FIGURE 6.

S100 proteins activate PP5 and increase the dephosphorylation of Tau in vitro and in vivo. A, pSer-396 or pSer-409 Tau was incubated with His-PP5 and S100A1 (lanes 4 and 5), S100A2 (lanes 6 and 7), S100B (lanes 8 and 9), or S100A12 (lanes 10 and 11) in the presence of 1 mm CaCl₂ or EGTA for 10 min at 37 °C. Samples were separated with SDS-PAGE and analyzed by Western blotting (WB) with anti-pSer-396 Tau, anti-pSer-409 Tau, or anti-Tau antibody. A detailed description can be found in the experimental procedures. Lane 1, non phosphorylated TAU; lanes 2-11, phosphorylated Tau; lane 3: PP5 treatment only. B, COS-7 cells stably expressing Tau were either transfected with pME18S vector only (Mock) or S100A1 expression vector (S100A1) or not transfected (Control). After 48 h, cells were stimulated with 5 μm ionomycin for 15 min or 60 min. Lysates were prepared and analyzed by Western blotting with anti-pSer-396 Tau, anti-Tau, anti-S100A1, or anti-PP5 antibody.
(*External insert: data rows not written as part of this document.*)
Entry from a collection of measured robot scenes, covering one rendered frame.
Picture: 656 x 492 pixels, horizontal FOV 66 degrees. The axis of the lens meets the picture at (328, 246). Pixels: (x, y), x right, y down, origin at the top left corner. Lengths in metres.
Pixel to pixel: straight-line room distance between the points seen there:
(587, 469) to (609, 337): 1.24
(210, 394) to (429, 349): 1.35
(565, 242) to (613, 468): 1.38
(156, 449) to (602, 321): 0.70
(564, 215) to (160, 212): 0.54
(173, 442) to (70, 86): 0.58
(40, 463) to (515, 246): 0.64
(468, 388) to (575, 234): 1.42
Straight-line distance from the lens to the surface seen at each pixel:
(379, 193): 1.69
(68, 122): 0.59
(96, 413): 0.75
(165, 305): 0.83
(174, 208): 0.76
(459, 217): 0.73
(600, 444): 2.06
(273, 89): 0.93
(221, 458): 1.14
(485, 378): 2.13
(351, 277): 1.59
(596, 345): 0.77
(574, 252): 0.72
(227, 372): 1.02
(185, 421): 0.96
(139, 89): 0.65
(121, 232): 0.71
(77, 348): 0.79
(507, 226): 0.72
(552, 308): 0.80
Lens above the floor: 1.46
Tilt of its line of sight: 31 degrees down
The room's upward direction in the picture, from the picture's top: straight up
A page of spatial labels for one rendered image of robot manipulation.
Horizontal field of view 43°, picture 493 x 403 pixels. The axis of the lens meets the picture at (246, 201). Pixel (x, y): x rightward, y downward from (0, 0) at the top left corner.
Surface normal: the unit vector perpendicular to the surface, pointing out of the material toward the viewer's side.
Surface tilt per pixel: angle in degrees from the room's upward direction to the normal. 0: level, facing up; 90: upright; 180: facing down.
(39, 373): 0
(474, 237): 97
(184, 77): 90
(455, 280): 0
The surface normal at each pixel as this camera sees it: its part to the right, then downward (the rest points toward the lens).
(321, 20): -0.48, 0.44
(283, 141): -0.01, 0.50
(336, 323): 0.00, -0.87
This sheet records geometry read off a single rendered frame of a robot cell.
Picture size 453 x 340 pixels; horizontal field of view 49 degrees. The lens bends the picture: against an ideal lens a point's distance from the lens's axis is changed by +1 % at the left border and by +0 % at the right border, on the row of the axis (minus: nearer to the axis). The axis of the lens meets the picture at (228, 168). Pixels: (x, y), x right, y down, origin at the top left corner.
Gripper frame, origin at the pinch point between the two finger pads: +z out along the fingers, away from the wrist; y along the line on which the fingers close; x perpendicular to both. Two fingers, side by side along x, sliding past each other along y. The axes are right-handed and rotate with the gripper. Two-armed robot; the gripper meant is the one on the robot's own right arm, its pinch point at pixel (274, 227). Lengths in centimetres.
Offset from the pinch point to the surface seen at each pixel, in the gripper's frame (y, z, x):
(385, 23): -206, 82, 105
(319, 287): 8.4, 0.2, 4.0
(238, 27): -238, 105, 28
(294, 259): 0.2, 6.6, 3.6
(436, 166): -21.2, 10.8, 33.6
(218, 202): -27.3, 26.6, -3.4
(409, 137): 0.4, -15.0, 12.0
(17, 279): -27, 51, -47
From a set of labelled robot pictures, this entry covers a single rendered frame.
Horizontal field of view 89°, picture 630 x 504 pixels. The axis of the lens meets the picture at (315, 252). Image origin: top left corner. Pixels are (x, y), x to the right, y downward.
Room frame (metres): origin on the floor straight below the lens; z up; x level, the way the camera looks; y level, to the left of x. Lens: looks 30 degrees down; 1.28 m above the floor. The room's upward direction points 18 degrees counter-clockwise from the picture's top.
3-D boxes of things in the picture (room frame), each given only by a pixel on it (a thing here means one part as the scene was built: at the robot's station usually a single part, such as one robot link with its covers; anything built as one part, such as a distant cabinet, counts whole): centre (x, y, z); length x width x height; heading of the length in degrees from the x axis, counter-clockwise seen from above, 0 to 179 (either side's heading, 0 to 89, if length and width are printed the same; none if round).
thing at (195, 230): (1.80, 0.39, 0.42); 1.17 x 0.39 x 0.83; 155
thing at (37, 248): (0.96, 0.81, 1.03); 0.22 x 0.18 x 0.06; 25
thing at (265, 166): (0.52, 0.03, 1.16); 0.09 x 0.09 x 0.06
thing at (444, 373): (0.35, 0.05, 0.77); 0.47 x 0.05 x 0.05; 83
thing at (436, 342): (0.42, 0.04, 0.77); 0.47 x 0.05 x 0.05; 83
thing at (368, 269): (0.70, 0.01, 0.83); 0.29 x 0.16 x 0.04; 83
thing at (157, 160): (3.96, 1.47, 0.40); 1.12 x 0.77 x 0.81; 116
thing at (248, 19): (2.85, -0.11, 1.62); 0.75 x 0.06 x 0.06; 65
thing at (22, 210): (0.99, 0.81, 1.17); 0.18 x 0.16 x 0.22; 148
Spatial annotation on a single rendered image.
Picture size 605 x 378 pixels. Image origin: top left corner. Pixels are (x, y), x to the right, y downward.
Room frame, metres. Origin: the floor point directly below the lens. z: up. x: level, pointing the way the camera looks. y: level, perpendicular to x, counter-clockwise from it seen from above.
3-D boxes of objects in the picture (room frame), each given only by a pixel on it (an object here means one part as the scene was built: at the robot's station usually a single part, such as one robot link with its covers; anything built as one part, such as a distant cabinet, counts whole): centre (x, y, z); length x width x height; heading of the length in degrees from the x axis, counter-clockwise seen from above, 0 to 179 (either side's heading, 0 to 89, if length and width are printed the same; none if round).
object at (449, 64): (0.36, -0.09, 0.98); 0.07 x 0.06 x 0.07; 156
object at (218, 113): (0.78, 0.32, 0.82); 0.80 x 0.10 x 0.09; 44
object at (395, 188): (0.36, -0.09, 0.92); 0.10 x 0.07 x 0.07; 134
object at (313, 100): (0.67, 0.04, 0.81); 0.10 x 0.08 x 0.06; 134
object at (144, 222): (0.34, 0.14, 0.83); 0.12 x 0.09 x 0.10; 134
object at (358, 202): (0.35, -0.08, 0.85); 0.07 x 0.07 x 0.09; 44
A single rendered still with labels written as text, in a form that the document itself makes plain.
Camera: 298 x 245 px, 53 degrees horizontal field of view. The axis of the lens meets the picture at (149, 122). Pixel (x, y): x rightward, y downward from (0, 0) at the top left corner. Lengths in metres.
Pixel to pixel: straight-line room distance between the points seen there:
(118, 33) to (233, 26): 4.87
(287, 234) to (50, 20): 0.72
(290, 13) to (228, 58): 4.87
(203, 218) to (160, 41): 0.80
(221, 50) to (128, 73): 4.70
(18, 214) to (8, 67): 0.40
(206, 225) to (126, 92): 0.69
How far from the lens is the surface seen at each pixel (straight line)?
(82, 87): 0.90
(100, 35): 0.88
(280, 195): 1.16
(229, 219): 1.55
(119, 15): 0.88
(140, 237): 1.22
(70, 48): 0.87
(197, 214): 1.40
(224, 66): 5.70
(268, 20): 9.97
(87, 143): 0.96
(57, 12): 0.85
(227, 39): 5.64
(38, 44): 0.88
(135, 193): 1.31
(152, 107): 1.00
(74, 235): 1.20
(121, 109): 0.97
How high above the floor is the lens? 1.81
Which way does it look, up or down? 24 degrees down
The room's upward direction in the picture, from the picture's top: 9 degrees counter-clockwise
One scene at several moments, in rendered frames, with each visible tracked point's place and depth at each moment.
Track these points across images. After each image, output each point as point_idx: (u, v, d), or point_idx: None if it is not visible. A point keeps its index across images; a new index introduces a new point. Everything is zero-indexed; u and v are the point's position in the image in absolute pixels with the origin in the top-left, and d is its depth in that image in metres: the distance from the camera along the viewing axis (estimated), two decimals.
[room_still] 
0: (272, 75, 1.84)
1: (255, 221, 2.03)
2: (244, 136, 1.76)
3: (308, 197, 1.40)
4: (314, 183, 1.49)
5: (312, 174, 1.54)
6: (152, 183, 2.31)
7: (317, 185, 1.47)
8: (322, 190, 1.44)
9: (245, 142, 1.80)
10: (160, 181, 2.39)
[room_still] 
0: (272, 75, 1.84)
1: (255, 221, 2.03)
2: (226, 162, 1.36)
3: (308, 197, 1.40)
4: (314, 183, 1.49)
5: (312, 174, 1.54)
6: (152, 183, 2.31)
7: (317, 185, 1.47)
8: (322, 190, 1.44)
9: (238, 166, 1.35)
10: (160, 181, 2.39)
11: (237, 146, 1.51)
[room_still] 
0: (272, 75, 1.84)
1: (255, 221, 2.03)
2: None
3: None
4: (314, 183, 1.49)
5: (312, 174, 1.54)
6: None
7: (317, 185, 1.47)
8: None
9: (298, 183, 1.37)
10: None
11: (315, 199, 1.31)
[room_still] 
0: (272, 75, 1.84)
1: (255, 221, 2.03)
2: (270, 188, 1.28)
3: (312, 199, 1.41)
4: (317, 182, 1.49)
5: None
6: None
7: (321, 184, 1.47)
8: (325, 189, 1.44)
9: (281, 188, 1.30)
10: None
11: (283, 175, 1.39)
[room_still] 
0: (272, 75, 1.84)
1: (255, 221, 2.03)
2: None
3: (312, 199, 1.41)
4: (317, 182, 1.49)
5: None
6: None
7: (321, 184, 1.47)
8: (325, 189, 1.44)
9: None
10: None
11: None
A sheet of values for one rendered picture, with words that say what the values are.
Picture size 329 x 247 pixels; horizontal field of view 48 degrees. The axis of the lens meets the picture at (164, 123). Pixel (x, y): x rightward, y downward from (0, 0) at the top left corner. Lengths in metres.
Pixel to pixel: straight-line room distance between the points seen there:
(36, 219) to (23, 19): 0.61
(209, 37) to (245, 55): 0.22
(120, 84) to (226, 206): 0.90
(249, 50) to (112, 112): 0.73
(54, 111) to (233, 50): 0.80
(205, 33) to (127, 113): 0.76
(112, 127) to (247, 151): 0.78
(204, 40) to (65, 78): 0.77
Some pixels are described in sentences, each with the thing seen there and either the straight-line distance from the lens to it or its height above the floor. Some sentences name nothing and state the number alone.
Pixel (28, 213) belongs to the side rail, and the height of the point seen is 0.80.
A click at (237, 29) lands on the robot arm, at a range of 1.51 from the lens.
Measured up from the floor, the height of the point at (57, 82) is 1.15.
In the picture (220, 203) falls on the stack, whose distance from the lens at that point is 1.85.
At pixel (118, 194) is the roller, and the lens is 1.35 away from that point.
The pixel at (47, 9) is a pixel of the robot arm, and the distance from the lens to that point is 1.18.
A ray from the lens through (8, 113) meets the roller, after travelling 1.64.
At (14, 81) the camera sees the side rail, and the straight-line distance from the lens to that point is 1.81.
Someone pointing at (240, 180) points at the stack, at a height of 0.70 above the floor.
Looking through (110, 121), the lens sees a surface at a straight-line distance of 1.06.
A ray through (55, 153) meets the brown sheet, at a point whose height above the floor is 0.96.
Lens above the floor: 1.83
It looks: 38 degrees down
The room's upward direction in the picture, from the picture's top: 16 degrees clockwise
C, the density of each band obtained using anti-pSer-396 Tau and anti-Tau antibody was measured by Image J software (National Institutes of Health) and the % ratio of pSer-396 Tau against total Tau was calculated. Each column represents the mean ± S.D. calculated from three to five independent experiments.